Deshalb muss das Gesetz auf jeden Fall enthalten:
- Klare einfache Regeln
- Klare zielgerichtete Budgets, die sie über lange Zeit in der Zukunft planbar reduzieren.
- Transparenz durch detaillierte Nachvollziebarkeit, die auch jedem Bürger möglich sein soll (z.B. Durch ein Portal, das die Mengen für Gesamtdeutschland, einzelne Regionen bis hinunter zu einezelnen Unternehmen offenlegt und zudem Über- wie Unterschreitungen klar erkenntlich macht).
Würde sich die Stickstoffbelastung nicht von selbst erledigen, wenn sich der Tierbestand massiv reduziert? Dann muss man nicht über eine Abgabe diskutieren. Unnötige Bürokratie!
Nicht zwangsläufig. Die Düngegaben aus organischer Herkunft sind bereits gesetzlich (170kg N/ha) begrenzt, mineralische Düngegaben sind es nicht.
Sehe ich genauso, wenn Tierhaltung wieder an Fläche gebunden ist (1 GVH/Hektar), haben wir keine Stickstoffüberschus mehr.
@christina: soweit ich weiß, sind Landwirte sowieso schon zur Erstellung einer Hoftorbilanz verpflichtet. Findest du es trotzdem zu viel Bürokratie?
Idealerweise müssten Landwirte Treibhausgaszertifikate kaufen in dem Maß, in dem sie etwa Ammoniak oder Lachgas emittieren. Dies würde natürlich auch für Methan aus der Viehhaltung gelten.

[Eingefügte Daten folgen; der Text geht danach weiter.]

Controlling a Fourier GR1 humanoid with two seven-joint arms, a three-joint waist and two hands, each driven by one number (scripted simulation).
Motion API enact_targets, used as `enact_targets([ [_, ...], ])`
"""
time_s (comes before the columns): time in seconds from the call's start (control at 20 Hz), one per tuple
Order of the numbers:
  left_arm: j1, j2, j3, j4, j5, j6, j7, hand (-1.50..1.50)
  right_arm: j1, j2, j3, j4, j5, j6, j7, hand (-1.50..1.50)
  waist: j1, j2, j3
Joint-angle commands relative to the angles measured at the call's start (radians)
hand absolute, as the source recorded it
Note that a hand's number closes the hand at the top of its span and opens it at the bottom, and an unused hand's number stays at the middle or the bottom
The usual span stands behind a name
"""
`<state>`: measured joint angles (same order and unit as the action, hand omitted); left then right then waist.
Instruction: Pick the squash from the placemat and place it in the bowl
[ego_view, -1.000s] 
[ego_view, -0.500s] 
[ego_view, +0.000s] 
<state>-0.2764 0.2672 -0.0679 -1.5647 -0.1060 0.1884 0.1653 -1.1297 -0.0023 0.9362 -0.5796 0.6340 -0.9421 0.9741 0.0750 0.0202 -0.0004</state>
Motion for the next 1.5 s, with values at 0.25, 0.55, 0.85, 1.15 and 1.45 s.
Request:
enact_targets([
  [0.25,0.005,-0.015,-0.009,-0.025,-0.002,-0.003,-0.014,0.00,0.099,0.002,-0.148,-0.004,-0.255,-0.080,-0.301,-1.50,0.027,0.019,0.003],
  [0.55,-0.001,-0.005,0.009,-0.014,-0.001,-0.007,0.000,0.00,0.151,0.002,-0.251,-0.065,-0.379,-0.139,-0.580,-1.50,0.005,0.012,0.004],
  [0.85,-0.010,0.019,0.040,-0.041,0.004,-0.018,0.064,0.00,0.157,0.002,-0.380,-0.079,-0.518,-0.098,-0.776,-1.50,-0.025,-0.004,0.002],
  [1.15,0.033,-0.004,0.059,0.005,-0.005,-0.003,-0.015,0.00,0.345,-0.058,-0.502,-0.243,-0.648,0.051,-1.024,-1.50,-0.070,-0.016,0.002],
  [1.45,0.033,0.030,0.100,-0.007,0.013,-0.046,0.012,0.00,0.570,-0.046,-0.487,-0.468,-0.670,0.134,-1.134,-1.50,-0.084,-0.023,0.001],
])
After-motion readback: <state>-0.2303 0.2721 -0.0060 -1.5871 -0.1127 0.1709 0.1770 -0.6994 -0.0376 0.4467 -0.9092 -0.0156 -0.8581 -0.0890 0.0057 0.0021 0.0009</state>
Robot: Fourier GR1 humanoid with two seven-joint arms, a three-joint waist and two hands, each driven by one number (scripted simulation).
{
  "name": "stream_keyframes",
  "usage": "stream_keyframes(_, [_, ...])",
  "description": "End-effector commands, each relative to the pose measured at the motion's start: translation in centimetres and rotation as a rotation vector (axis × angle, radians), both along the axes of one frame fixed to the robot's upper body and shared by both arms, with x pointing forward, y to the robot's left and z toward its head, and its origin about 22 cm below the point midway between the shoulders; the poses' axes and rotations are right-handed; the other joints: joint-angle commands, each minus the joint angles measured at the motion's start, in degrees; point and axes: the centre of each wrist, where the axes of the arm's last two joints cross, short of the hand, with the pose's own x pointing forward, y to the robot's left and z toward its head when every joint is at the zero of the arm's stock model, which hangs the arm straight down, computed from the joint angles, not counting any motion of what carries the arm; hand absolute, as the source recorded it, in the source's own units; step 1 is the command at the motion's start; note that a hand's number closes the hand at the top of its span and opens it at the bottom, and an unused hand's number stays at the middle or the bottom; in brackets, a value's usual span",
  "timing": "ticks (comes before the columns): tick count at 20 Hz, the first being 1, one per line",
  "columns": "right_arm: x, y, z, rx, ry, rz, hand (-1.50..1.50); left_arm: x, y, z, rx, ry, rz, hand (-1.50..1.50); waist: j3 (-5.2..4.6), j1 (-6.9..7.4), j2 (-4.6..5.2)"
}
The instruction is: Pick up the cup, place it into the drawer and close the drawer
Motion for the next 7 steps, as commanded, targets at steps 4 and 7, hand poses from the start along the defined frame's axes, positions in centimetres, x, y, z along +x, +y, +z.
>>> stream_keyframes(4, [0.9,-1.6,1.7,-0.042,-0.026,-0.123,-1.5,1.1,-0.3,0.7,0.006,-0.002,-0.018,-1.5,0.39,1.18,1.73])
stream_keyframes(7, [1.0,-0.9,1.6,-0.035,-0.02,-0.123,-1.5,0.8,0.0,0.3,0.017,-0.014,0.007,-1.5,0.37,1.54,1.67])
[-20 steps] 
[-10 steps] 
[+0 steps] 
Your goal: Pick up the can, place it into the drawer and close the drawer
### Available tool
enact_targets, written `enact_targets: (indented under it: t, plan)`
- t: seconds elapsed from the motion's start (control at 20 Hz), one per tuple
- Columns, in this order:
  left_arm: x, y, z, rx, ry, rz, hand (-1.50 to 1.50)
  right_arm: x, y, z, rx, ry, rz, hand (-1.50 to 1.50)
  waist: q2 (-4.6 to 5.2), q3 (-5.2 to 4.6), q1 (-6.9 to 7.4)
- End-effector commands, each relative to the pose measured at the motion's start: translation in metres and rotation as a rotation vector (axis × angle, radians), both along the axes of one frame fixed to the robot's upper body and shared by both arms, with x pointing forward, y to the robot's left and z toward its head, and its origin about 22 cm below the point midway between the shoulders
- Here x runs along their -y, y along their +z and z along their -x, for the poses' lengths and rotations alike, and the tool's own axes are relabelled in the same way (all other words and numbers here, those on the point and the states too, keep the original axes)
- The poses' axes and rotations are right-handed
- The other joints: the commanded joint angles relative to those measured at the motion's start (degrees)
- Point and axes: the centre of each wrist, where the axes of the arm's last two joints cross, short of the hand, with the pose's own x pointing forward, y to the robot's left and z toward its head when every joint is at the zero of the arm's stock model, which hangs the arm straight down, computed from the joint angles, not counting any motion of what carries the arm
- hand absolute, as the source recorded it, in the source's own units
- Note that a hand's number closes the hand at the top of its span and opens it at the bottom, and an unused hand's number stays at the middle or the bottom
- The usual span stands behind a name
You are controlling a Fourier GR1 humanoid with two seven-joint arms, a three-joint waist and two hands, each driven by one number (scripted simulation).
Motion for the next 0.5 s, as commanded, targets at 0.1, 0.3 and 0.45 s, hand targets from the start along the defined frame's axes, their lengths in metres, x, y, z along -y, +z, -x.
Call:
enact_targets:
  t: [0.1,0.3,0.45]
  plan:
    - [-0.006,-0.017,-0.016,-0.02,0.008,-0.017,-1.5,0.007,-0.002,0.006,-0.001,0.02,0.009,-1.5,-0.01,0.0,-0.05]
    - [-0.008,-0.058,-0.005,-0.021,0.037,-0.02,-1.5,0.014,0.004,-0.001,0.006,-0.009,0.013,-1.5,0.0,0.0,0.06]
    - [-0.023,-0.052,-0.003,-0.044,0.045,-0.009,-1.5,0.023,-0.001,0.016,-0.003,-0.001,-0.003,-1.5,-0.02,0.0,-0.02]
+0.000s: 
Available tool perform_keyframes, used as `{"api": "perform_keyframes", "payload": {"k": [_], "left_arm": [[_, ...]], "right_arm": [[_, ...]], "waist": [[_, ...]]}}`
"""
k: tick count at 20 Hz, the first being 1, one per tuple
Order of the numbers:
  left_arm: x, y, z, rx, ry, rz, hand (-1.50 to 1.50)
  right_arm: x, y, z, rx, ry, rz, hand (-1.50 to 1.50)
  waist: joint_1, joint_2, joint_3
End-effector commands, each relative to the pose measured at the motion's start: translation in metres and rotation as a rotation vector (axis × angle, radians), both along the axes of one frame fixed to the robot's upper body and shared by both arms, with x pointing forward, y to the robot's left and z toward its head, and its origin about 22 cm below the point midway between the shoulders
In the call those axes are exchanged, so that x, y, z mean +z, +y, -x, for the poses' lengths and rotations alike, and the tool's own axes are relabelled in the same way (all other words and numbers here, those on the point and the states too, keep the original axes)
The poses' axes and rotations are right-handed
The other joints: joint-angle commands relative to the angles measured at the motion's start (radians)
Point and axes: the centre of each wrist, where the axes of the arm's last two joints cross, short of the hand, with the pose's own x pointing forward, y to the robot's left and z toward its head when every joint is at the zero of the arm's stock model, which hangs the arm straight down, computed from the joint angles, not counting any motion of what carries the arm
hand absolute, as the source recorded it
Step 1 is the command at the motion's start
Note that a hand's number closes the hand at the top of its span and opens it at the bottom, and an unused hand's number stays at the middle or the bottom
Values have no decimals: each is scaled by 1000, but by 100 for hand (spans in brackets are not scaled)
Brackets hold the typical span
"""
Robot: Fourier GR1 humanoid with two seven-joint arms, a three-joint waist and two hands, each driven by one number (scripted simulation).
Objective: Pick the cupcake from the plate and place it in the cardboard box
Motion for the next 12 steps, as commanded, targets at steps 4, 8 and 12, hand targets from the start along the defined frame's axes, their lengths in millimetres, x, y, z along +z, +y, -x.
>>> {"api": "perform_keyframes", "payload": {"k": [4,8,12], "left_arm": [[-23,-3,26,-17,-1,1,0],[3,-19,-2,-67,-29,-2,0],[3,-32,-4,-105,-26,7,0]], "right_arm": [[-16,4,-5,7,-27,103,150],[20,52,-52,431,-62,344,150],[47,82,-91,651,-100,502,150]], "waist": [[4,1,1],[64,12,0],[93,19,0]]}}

Die Menge an Dünger und an Gärresten sowie an Vieh in eine Tabelle einzugeben ist nicht so viel Arbeit, die meisten Zahlen sind für betriebswirtschaftliche Abrechnungen bereits bekannt. Ggf. könnte hier eine standardisierte Software die Rechnungen vereinfachen.
Was ist an Zertifikaten besser als eine CO2e Abgabe?
Nicht nur der Gülleüberschuss ist relevant, sondern die gesamte Düngermenge muss im Auge behalten werden. Des Weiteren spielte auch die Ackerkrumme eine Rolle. Durch das Pflügen werden Mircoorganismen durch das Licht abgetötet, die wichtig für das Aufschließen von Nährstoffen verantwortlich sind. Eine minimale Bodenbearbeitung (Grubber und Sämaschine kombiniert) trägt zu gesünderen Böden bei. Auch muss ein großer Teil des Strohs auf dem Acker verbleiben. Besser wäre der sogenannte Dung oder Mist, da das Stroh durch den Kot sowie Urin versetzt und leicht verrottet ist, auszubringen der leichter durch die Bodenorganismen aufgeschlossen wird.